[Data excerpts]
###

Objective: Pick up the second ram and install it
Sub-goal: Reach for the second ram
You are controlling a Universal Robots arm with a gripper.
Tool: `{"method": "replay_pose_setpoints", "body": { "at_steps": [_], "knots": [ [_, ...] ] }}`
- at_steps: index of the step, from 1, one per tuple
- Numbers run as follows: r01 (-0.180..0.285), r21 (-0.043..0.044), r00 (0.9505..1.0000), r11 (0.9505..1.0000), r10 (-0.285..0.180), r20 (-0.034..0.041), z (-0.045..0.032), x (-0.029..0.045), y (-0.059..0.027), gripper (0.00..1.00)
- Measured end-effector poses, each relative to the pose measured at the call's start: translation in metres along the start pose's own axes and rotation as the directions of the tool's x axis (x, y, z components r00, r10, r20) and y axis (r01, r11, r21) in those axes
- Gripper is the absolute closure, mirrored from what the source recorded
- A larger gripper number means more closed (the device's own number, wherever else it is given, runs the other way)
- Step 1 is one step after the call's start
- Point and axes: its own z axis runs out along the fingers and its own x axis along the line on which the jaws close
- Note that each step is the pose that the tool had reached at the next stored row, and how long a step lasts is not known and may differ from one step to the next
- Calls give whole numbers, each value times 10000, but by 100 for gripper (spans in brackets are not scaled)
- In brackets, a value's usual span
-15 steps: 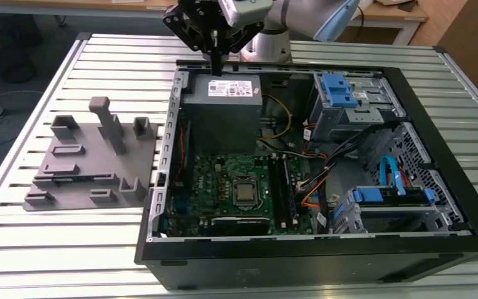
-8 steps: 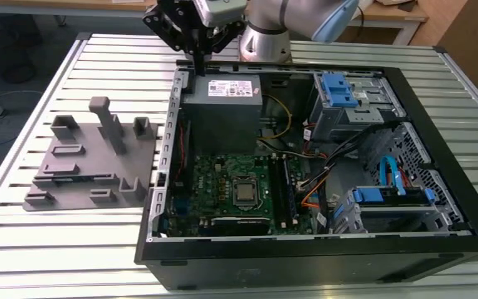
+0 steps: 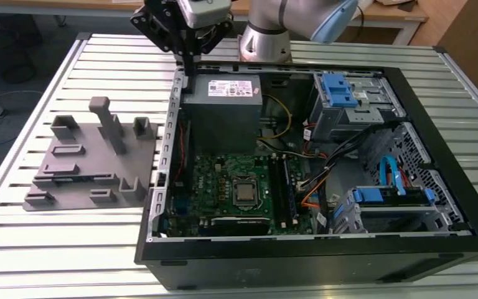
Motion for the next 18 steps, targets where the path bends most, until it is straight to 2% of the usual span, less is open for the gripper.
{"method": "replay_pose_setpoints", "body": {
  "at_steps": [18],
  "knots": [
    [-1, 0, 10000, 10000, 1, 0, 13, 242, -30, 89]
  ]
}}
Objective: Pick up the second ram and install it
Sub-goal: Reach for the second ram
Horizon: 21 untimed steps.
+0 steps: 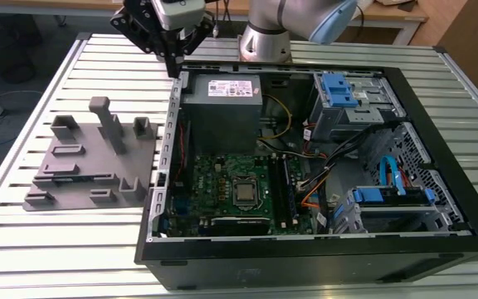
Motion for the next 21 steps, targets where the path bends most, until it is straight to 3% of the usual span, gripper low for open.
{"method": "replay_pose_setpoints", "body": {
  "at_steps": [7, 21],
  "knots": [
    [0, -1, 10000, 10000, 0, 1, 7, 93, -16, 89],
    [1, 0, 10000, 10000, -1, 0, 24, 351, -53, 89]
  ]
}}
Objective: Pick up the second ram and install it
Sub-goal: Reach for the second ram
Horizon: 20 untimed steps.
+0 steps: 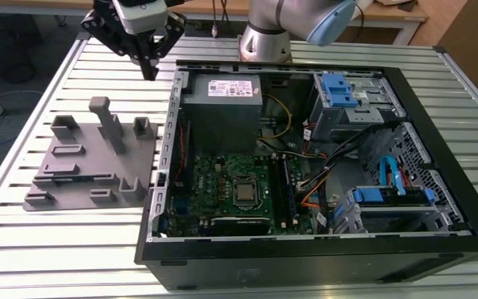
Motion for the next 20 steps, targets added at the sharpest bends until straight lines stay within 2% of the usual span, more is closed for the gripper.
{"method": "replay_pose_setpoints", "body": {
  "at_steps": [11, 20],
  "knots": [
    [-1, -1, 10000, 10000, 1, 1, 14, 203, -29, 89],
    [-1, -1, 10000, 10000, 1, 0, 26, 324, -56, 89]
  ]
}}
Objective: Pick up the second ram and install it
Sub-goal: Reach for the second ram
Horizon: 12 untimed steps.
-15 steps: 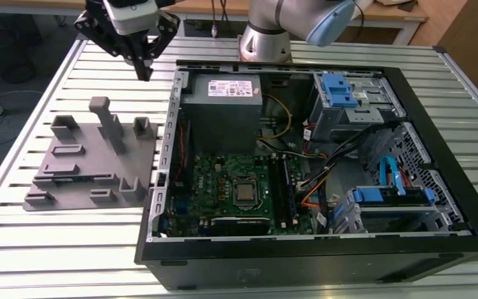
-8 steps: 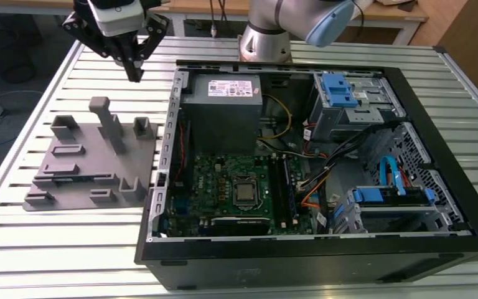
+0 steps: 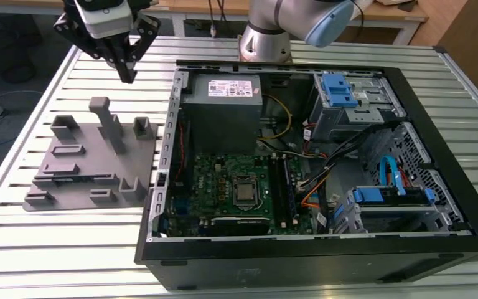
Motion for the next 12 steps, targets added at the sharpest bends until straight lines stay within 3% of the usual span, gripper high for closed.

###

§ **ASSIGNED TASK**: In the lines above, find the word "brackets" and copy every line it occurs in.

§ **ANSWER TO THIS PROBLEM**:
- Calls give whole numbers, each value times 10000, but by 100 for gripper (spans in brackets are not scaled)
- In brackets, a value's usual span

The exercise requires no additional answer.